- **WHAT YOU HAVE TO DO**
Set down each line of the material that follows, exactly, with no pictures.

- - -

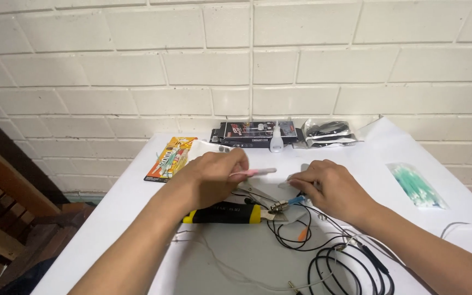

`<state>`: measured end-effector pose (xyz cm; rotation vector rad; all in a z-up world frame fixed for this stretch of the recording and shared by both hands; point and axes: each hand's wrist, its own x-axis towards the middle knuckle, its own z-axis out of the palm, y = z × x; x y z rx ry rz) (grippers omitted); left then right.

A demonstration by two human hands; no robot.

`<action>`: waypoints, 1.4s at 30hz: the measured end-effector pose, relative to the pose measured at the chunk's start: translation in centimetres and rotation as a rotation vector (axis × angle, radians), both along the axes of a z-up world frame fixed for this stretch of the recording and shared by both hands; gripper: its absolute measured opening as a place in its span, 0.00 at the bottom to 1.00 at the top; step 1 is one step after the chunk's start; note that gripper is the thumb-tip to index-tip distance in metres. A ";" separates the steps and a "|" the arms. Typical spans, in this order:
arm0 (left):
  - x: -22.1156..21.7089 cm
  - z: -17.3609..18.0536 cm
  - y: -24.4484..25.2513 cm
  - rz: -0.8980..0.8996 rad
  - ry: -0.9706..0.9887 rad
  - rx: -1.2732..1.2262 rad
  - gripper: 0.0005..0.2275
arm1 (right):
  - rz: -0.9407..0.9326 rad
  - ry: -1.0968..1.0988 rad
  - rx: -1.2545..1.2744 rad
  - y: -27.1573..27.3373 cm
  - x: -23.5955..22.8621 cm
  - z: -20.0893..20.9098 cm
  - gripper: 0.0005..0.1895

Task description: Repairing a pair of earphones by stripping wires and soldering electronic components on a workbench.

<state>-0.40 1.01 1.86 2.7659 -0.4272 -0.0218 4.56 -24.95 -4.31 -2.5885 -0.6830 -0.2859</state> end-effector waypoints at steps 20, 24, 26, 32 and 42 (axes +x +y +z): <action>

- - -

- **RESULT OF THIS EXERCISE**
`<state>`: measured end-effector pose (xyz cm; rotation vector rad; all in a z-up world frame fixed for this stretch of the recording and shared by both hands; point and axes: each hand's wrist, its own x-axis towards the middle knuckle, its own z-axis out of the palm, y = z × x; x y z rx ry rz) (grippers omitted); left then right.

A demonstration by two human hands; no robot.

`<action>`: waypoints, 1.4s at 30hz: the measured end-effector pose, relative to the pose measured at the chunk's start: translation in centimetres and rotation as a rotation vector (axis × angle, radians), both along the axes of a z-up world frame fixed for this stretch of the recording and shared by both hands; gripper: its absolute measured opening as a place in its span, 0.00 at the bottom to 1.00 at the top; step 1 is one step after the chunk's start; note that gripper is the thumb-tip to index-tip distance in metres. A ";" separates the steps and a "|" the arms. Typical spans, in this order:
arm0 (left):
  - x: -22.1156..21.7089 cm
  - z: -17.3609..18.0536 cm
  - y: -24.4484..25.2513 cm
  - rz: -0.8980..0.8996 rad
  - ry: -0.9706..0.9887 rad
  - rx: -1.2732..1.2262 rad
  - gripper: 0.0005..0.2275
arm1 (right):
  - rz: -0.9407..0.9326 rad
  - ry: -1.0968..1.0988 rad
  - rx: -1.2545..1.2744 rad
  - y: -27.1573..27.3373 cm
  - x: -23.5955..22.8621 cm
  - z: -20.0893..20.9098 cm
  - gripper: 0.0005..0.1895

Task description: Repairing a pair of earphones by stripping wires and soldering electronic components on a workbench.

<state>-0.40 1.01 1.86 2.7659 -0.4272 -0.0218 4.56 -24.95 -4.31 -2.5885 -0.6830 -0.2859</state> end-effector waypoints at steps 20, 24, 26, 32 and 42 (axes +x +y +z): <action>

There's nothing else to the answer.